A Catalogue from Four French Booksellers
Item 15 is one of the greatest rarities of Americana. The title is Les Voyages de la Nouvelle France Occidentale...by explorer Samuel de Champlain. This is the final collection of Champlain's travels published in 1632, and is considered the most important because it includes all nine of his voyages. While the French presence on the North American content was virtually eliminated by the French and Indian War in the days before the American Revolution, France was a major power on the continent during the 17th and first half of the 18th centuries. Much of Canada and inland areas of what is now the United States were under French control. The territory was known as New France at the time, and Champlain was out charting the area even before the first pilgrims began to arrive in Plymouth. His text includes several depictions of American Indians, and contains his 1629 map, which may be considered the first map to depict the Great Lakes as a network, including Lac St. Louis (now Ontario) and Grand Lac (Superior). The depiction of a church near the mouth of the "Riviere des trettes" (now the Hudson River) indicates a Dutch presence and may be the first placement on a map of what is now New York City. $300,000.

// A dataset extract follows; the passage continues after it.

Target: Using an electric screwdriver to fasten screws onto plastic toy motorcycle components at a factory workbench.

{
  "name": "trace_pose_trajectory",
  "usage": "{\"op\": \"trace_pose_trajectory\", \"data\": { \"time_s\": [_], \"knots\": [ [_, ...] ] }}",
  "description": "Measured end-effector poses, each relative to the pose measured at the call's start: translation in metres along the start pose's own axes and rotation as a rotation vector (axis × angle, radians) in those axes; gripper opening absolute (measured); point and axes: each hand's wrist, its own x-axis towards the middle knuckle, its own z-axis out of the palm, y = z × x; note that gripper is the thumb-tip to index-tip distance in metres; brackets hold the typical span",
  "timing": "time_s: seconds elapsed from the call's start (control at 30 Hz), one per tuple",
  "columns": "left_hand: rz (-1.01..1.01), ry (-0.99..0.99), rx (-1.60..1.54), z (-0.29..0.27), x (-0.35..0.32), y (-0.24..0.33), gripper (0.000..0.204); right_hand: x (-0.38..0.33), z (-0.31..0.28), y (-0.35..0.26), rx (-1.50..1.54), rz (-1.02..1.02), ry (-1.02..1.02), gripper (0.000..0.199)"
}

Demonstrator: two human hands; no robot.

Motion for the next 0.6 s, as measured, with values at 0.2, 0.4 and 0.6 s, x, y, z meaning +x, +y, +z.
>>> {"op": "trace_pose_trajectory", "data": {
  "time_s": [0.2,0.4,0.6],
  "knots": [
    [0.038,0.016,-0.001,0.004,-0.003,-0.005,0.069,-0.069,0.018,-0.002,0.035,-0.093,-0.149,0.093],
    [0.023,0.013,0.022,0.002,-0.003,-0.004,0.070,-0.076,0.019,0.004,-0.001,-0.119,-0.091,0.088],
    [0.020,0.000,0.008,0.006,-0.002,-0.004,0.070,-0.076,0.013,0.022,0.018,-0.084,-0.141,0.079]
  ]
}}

Item 37 is the 1726 edition of Isaac Newton's Philosophiae Naturalis Principia Mathematica. It was the last published during his lifetime, and as such, it is the final presentation of his work that he left for future generations to study. This book is certainly a prime candidate for the most important scientific work ever created. $30,000.
Item 12 is one of the most popular psychiatric texts written. It is The Anatomy of Melancholy, what it is. With all kindes, causes, symptomes, prognostickes and severall cures of it, by Robert Burton. This is a 1621 first edition of a work so popular it has gone through at least 70 editions. Burton himself suffered from the "melancholy," or as we would say today, depression, and wrote this book as something of a curative. He found that keeping busy reduced the symptoms. Burton did not make any scientific breakthroughs. His work was mainly a compilation of every imaginable theory that preceded him, coupled with some physiology that is interesting, but incorrect. Nevertheless, this popular book brought issues that affect so many people to the forefront, and presumably helped many of his readers. $50,000.